Begin your copy at the line that contains "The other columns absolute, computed" and carry it on, exactly, to the last line of the material below.

[Start of section]

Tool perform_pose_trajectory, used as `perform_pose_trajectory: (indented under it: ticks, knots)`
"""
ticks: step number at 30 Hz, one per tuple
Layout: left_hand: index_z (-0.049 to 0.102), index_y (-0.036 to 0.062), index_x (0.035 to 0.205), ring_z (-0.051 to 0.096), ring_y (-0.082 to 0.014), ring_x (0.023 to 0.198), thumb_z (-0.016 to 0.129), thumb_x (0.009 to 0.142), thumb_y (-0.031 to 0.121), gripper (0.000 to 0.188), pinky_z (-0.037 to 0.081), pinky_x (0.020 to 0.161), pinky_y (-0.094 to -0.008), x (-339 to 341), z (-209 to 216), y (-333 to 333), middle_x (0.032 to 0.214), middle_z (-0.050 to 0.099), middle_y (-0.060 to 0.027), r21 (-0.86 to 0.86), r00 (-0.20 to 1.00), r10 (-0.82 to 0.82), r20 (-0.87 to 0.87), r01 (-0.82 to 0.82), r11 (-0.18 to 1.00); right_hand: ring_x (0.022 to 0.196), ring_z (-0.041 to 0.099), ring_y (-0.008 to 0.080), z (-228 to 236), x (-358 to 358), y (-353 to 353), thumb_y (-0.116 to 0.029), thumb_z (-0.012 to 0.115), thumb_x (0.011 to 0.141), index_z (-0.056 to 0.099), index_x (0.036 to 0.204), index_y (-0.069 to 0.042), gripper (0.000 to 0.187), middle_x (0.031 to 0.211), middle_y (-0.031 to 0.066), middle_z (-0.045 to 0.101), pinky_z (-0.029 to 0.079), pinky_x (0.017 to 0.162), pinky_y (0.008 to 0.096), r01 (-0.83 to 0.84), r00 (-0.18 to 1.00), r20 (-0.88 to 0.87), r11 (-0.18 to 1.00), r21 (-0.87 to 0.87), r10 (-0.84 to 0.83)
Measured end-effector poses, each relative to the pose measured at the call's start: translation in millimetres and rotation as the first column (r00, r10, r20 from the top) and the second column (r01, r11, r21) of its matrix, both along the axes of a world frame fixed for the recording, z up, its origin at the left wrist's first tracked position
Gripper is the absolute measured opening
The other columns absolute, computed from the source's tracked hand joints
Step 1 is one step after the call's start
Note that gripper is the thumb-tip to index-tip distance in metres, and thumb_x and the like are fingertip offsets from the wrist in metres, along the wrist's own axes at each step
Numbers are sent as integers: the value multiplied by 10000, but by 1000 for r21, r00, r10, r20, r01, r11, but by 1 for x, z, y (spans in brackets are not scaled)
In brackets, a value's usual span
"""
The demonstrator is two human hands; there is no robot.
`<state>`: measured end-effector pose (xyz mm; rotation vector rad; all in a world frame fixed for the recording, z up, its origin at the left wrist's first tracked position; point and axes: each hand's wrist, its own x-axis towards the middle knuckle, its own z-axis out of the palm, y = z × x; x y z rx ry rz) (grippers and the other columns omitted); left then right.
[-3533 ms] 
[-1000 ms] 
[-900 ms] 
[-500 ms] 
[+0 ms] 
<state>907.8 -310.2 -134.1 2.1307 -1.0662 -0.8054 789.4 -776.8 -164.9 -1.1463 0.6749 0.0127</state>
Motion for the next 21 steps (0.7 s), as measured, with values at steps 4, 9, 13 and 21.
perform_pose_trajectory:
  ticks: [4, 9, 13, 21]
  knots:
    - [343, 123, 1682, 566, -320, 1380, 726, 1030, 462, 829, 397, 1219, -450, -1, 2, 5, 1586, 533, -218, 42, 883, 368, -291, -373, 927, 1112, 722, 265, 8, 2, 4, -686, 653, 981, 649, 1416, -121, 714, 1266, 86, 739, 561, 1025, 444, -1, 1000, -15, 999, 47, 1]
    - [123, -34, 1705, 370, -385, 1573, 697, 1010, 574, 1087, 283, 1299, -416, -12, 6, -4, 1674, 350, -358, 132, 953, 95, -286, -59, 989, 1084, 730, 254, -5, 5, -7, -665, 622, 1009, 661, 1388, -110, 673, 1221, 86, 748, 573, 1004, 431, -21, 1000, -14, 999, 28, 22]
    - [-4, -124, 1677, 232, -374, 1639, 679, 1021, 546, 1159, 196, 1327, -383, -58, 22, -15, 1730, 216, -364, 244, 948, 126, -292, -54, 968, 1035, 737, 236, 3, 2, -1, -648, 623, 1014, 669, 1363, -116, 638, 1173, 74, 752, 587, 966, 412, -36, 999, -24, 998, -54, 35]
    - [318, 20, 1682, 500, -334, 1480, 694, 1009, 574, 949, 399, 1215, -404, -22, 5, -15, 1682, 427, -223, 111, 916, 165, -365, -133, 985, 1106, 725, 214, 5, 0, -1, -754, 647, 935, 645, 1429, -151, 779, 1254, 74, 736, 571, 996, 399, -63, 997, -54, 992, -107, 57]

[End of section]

* Solution to this exercise
The other columns absolute, computed from the source's tracked hand joints
Step 1 is one step after the call's start
Note that gripper is the thumb-tip to index-tip distance in metres, and thumb_x and the like are fingertip offsets from the wrist in metres, along the wrist's own axes at each step
Numbers are sent as integers: the value multiplied by 10000, but by 1000 for r21, r00, r10, r20, r01, r11, but by 1 for x, z, y (spans in brackets are not scaled)
In brackets, a value's usual span
"""
The demonstrator is two human hands; there is no robot.
`<state>`: measured end-effector pose (xyz mm; rotation vector rad; all in a world frame fixed for the recording, z up, its origin at the left wrist's first tracked position; point and axes: each hand's wrist, its own x-axis towards the middle knuckle, its own z-axis out of the palm, y = z × x; x y z rx ry rz) (grippers and the other columns omitted); left then right.
[-3533 ms] 
[-1000 ms] 
[-900 ms] 
[-500 ms] 
[+0 ms] 
<state>907.8 -310.2 -134.1 2.1307 -1.0662 -0.8054 789.4 -776.8 -164.9 -1.1463 0.6749 0.0127</state>
Motion for the next 21 steps (0.7 s), as measured, with values at steps 4, 9, 13 and 21.
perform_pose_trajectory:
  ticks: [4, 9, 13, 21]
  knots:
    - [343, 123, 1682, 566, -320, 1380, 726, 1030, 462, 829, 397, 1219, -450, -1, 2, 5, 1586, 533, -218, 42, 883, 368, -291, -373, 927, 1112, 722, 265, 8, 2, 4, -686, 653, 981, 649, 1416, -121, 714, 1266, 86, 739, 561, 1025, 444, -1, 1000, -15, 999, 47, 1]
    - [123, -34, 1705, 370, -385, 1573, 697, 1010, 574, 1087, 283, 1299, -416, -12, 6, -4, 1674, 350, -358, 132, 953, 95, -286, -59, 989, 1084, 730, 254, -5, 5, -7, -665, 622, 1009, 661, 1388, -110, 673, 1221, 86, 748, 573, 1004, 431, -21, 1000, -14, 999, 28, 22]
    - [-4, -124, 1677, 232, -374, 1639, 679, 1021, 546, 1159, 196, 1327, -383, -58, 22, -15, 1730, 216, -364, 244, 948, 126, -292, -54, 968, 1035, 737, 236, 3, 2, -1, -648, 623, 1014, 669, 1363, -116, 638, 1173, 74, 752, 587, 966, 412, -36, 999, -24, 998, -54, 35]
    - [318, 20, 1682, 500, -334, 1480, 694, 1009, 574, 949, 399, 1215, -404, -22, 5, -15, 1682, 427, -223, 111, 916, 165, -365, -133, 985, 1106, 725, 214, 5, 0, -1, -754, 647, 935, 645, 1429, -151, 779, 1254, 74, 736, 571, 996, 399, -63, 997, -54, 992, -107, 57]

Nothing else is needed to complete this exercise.